Digging until bedrock
Since I had excellent results in my 2-year technical degree, I was expected to go to an excellent engineering school but I chose to go to the third year of “licence informatique” in the Paris Diderot University which was holding one of the most important research teams on the Curry-Howard correspondence. There was also an elite master’s degree called “MPRI” and Jérémy told me that I had to go there to follow my interests.
During our exchanges, Jérémy often joked about a man called Jean-Yves Girard. He told me that his Blind Spot “course on logic” wasn’t a standard course on logic and that he couldn’t recommend it to me.

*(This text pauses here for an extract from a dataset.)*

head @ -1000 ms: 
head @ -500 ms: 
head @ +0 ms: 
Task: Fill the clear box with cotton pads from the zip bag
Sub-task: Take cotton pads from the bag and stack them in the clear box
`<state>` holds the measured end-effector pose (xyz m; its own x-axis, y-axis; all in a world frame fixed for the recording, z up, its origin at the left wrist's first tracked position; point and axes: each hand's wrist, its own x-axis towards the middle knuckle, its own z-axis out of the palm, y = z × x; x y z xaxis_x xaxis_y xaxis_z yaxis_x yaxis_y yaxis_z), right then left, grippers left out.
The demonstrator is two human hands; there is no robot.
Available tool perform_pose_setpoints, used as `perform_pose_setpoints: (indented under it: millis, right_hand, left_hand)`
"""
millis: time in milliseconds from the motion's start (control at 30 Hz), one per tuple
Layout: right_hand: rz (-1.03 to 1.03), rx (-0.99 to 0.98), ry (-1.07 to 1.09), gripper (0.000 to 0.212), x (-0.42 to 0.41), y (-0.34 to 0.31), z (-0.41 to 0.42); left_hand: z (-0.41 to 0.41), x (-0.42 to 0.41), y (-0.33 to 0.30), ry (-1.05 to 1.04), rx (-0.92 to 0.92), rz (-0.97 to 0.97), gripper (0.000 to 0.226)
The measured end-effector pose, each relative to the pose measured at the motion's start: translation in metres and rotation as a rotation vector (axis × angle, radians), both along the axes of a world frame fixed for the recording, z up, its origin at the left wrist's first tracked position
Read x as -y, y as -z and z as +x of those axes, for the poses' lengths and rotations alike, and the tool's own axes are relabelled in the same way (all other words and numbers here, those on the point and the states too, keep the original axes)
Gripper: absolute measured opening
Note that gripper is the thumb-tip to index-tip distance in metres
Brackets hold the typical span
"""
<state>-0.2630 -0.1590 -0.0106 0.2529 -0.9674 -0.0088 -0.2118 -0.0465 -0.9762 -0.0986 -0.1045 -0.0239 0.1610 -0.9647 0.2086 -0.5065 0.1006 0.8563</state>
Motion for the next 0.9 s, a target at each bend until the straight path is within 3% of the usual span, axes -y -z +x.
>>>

That’s precisely why I searched for it in libraries and started to read it. And that’s how I ended up in an unpaid research internship on the simulation of the PCF language into the proof-nets of linear logic (I didn’t really understand what it was about but I explicitly wanted to work on linear logic).
From there, it was mostly about climbing the ladder to understand what was at the end of all of that and find what was the most advanced understanding of the relation between logic and computation. And I believed that Girard had it and that I just had to understand everything from him step by step. That’s how I started a research work on Girard’s geometry of interaction in my first year of master and on Girard’s transcendental syntax in my second year (at MPRI, that Jérémy recommended to me). Then, Thomas Seiller gave me the opportunity to start an unusual PhD thesis on Girard’s transcendental syntax: a demanding work with very few references but an ambitious project touching everything in logic and computer science, questioning what logic is truly about.
It’s not the end
Without noticing, I entered a world in which I didn’t fit by pursuing something greater than me, which seemed to explain simple things that were literally omnipresent and ordinary in our existence. But what I describe as a spiritual experience may be mere voyeurism. I wanted to see logic naked. And I believe I could see it. But it became part of a big and out-of-reach landscape.

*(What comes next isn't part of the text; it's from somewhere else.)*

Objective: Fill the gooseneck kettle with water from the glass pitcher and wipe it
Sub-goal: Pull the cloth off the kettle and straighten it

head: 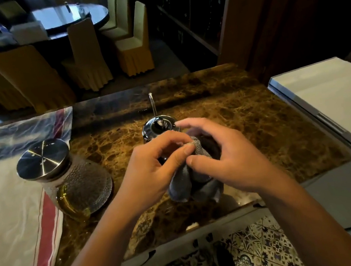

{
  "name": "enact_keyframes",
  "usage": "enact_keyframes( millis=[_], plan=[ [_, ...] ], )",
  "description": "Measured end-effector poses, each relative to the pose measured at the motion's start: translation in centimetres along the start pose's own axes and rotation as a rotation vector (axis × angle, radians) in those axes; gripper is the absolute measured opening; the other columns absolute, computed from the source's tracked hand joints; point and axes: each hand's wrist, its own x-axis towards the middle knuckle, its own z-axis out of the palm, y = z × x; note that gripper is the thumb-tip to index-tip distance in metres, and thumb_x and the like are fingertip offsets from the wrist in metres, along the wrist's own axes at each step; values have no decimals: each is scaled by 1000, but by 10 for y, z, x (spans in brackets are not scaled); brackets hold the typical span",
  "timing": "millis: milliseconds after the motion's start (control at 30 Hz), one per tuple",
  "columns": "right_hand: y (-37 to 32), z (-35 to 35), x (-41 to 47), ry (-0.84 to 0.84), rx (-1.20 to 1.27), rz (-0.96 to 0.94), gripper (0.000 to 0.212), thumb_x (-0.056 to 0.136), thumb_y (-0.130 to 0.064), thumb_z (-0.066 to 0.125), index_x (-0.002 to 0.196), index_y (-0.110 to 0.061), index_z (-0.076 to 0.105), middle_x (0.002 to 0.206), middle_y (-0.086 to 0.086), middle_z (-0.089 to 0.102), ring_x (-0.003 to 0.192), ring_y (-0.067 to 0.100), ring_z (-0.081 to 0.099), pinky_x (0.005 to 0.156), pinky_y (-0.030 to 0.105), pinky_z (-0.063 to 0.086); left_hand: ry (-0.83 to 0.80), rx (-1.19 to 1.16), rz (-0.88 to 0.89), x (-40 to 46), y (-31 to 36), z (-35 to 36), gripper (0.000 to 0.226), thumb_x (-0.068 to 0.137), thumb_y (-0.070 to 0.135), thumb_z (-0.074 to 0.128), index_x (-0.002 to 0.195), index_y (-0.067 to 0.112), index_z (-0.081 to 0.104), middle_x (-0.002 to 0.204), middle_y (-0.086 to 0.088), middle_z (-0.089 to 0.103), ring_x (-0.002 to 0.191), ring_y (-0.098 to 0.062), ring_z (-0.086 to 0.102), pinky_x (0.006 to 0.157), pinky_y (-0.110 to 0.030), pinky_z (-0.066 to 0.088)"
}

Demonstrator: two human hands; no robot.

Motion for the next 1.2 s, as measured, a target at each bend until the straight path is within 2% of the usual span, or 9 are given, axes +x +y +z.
enact_keyframes(
  millis=[200,300,400,467,533,700,867,1067,1200],
  plan=[
    [25,-27,2,-42,-176,-92,8,92,-29,76,99,-27,73,86,-17,68,83,3,65,69,19,46,11,224,80,16,6,19,23,96,34,67,110,18,76,98,13,77,90,-5,74,75,-17,57],
    [37,-48,2,-19,-161,-107,12,89,-33,80,85,-27,69,75,-13,65,72,9,62,60,21,43,-19,239,14,25,7,33,32,89,50,70,106,23,74,88,10,74,76,-13,71,62,-22,55],
    [46,-76,2,-2,-95,-137,13,90,-31,79,86,-23,69,76,-10,66,72,11,62,60,17,42,-84,230,-47,34,6,44,36,86,63,68,102,31,75,85,7,74,75,-15,72,62,-30,55],
    [54,-94,3,22,-42,-153,12,90,-27,79,87,-21,69,76,-8,66,73,13,62,61,19,43,-93,178,-72,40,7,51,33,89,63,66,97,33,75,83,9,75,73,-13,73,59,-23,55],
    [66,-113,4,62,-8,-158,13,90,-26,80,86,-21,68,77,-7,66,72,14,62,60,17,43,-40,199,-55,50,6,60,27,91,58,66,91,32,73,82,12,71,73,-11,70,61,-16,51],
    [100,-164,5,67,-13,-109,15,86,-29,83,89,-24,69,83,-9,68,77,13,64,61,18,46,145,247,-8,84,4,82,14,93,35,66,96,22,71,97,8,68,93,-16,67,80,-19,51],
    [139,-207,7,49,-147,-71,14,86,-26,81,89,-30,68,80,-3,69,73,18,62,61,27,47,284,119,-84,110,6,115,4,93,35,74,96,32,72,93,8,74,84,-3,69,68,-15,54],
    [170,-233,0,167,-72,24,14,84,-28,83,91,-22,73,87,-7,73,85,12,70,72,35,58,146,119,-159,125,-20,145,3,89,31,72,92,31,73,88,10,75,81,-4,70,70,-16,54],
    [184,-245,-14,151,51,76,20,81,-33,75,92,-17,72,84,-12,71,81,3,68,68,16,52,84,-45,-147,128,-32,165,7,84,21,74,78,27,74,80,11,76,71,-1,70,63,-11,53]
  ],
)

Now, I’m no longer in academia. There’s no next step I can just follow and that already exists somewhere. Actually, I didn’t think being in academia would allow me to see what I wanted. I had to see something else, something different. But that probably doesn’t make me a logician anymore.
Nonetheless, the wish to unfold the nature of logic and computation hasn’t faded. But the path is completely fogged. What to look for? What to look at? What more is there to say? What more is there to see? How can I see more? One thing I’m sure of: it won’t be the work of a single man.